Action item: Please report how many lines in the data below contain "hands". Nothing besides the number should be written.

(Exercise data Opens)

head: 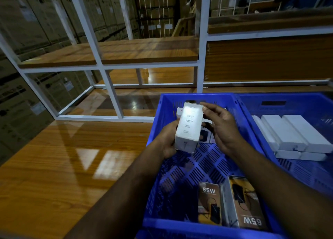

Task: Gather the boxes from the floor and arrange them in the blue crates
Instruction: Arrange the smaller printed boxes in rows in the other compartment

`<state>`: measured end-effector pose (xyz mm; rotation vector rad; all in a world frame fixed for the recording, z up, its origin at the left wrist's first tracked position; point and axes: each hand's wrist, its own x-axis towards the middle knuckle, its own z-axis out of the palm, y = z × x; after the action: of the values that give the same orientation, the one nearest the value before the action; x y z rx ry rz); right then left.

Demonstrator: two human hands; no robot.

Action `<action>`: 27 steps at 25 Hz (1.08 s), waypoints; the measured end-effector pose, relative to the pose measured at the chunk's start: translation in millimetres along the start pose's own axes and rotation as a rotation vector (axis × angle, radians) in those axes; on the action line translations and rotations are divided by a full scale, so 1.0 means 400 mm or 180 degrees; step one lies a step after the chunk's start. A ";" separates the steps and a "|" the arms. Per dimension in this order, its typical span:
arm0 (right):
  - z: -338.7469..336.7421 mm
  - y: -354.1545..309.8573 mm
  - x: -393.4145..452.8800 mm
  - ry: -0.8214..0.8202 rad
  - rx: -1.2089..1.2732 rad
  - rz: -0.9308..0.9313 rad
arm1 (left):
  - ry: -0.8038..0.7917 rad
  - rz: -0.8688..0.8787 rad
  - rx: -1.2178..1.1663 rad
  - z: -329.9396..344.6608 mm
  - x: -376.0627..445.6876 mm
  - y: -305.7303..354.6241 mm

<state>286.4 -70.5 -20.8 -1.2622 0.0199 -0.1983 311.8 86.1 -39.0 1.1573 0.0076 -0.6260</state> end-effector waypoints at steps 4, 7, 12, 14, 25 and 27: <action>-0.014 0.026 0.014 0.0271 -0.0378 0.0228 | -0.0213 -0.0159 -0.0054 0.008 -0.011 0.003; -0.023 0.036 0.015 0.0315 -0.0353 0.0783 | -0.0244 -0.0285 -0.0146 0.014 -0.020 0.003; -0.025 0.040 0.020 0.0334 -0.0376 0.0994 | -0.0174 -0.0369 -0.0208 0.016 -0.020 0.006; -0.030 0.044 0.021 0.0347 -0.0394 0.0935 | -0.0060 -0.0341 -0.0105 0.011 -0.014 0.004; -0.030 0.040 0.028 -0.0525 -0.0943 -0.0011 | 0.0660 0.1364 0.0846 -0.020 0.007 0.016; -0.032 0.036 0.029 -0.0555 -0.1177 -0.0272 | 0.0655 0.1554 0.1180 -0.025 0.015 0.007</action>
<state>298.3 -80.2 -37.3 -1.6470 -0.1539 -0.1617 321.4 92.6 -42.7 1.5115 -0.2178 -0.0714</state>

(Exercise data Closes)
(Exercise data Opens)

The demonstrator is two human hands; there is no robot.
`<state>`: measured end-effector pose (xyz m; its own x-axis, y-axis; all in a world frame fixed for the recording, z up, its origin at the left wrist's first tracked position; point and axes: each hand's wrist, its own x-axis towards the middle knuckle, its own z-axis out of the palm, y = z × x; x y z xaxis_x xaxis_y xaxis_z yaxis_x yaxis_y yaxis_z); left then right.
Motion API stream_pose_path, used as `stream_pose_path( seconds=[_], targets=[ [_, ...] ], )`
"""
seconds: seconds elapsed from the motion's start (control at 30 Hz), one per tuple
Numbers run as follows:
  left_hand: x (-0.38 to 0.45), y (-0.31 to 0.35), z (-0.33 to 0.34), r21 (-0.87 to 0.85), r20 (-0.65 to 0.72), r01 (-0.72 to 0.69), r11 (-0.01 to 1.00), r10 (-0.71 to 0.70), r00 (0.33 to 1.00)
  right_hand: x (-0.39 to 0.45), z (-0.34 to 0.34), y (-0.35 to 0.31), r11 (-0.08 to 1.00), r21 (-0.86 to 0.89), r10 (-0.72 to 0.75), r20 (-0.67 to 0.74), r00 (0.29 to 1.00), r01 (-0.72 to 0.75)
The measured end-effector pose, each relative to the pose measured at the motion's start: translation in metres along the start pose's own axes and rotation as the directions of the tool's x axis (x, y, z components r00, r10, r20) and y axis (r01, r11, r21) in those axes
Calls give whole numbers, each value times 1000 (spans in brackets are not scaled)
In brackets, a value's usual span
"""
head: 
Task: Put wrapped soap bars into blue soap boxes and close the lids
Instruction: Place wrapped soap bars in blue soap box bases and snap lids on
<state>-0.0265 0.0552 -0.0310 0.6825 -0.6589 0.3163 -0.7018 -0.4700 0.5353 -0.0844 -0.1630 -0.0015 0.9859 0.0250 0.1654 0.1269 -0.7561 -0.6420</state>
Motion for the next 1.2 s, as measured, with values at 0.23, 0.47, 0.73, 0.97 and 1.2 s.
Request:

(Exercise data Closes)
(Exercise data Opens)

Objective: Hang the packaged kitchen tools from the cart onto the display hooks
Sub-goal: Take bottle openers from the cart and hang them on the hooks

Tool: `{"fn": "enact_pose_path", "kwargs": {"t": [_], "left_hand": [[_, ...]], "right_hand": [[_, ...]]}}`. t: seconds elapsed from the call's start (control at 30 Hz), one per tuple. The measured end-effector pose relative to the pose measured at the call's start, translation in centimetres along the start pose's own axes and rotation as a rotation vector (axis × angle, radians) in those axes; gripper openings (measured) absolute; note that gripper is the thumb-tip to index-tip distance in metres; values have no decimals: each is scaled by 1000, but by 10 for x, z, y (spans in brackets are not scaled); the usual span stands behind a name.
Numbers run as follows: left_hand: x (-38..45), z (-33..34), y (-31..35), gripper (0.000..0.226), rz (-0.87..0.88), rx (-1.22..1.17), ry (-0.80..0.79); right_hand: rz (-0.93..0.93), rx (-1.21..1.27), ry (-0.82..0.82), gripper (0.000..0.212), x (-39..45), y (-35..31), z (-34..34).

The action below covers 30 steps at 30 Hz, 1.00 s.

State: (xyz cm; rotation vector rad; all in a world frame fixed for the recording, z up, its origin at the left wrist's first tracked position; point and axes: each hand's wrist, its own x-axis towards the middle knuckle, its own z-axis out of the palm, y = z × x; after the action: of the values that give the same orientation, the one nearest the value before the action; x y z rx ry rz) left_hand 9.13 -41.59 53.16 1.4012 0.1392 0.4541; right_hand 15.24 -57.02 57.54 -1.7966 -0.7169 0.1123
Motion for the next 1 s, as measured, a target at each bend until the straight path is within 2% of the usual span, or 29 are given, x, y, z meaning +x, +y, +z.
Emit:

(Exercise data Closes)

Written solution: 2